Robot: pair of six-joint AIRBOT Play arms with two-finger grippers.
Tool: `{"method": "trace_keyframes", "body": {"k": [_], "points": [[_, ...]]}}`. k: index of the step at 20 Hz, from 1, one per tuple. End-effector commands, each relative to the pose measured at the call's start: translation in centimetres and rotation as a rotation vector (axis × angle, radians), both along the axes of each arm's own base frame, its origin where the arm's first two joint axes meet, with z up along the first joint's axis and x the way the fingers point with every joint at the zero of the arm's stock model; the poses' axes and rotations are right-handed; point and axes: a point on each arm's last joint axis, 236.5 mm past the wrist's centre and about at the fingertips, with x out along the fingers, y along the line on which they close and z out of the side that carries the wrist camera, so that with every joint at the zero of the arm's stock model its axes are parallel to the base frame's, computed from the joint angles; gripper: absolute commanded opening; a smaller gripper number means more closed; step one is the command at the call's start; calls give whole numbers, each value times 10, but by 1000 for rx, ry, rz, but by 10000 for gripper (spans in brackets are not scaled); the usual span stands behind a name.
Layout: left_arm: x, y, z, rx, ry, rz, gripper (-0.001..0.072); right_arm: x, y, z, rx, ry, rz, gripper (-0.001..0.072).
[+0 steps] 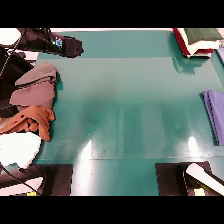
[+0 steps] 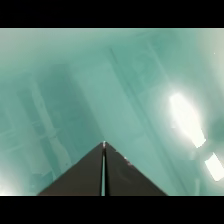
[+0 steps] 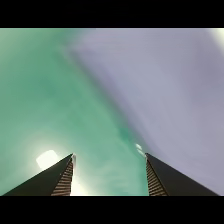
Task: Fold the shirts.
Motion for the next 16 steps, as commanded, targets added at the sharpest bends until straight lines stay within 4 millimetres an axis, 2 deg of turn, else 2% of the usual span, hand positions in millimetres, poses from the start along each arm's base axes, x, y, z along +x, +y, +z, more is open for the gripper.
{"method": "trace_keyframes", "body": {"k": [1, 3, 5, 6, 7, 9, 12, 16], "points": [[0, 1, -1, 3, 2, 1, 25, 51, 114, 32, 37, -119, 313, 509], [4, 0, 4, -9, -18, 8, 25, 58, 175, 40, 36, -137, 481, 509], [8, 0, 9, -21, -41, 17, 25, 58, 230, 45, 37, -154, 631, 506], [10, 0, 12, -28, -55, 22, 25, 56, 253, 47, 38, -163, 694, 457], [12, 0, 15, -34, -67, 26, 26, 54, 274, 49, 41, -172, 753, 334], [16, 0, 20, -46, -90, 35, 25, 48, 307, 50, 40, -180, 852, 20], [21, 0, 28, -63, -123, 47, 25, 42, 333, 52, 46, -191, 922, 19], [22, 0, 30, -69, -134, 51, 25, 37, 337, 49, 52, -175, 940, 19]]}}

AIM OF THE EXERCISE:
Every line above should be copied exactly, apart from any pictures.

SOLUTION TO THIS EXERCISE:
Robot: pair of six-joint AIRBOT Play arms with two-finger grippers.
Tool: `{"method": "trace_keyframes", "body": {"k": [_], "points": [[_, ...]]}}`. k: index of the step at 20 Hz, from 1, one per tuple. End-effector commands, each relative to the pose measured at the call's start: translation in centimetres and rotation as a rotation vector (axis × angle, radians), both along the axes of each arm's own base frame, its origin where the arm's first two joint axes meet, with z up along the first joint's axis and x the way the fingers point with every joint at the zero of the arm's stock model; the poses' axes and rotations are right-handed; point and axes: a point on each arm's last joint axis, 236.5 mm past the wrist's centre and about at the fingertips, with x out along the fingers, y along the line on which they close and z out of the side that carries the wrist camera, so that with every joint at the zero of the arm's stock model its axes are parallel to the base frame's, computed from the joint angles; gripper: absolute commanded opening; a smaller gripper number means more closed; step one is the command at the call's start; calls give whole numbers, each value times 10, but by 1000 for rx, ry, rz, but by 10000 for gripper (spans in brackets are not scaled); the usual span stands behind a name.
Layout: left_arm: x, y, z, rx, ry, rz, gripper (-0.001..0.072); right_arm: x, y, z, rx, ry, rz, gripper (-0.001..0.072).
[+0 steps] 
[+0 steps] 
[+0 steps] 
Task: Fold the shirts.
Motion for the next 16 steps, as commanded, targets added at the sharpest bends until straight lines stay within 4 millimetres an axis, 2 deg of turn, else 2% of the usual span, hand positions in millimetres, poses from the start along each arm's base axes, x, y, z along +x, +y, +z, more is open for the gripper.
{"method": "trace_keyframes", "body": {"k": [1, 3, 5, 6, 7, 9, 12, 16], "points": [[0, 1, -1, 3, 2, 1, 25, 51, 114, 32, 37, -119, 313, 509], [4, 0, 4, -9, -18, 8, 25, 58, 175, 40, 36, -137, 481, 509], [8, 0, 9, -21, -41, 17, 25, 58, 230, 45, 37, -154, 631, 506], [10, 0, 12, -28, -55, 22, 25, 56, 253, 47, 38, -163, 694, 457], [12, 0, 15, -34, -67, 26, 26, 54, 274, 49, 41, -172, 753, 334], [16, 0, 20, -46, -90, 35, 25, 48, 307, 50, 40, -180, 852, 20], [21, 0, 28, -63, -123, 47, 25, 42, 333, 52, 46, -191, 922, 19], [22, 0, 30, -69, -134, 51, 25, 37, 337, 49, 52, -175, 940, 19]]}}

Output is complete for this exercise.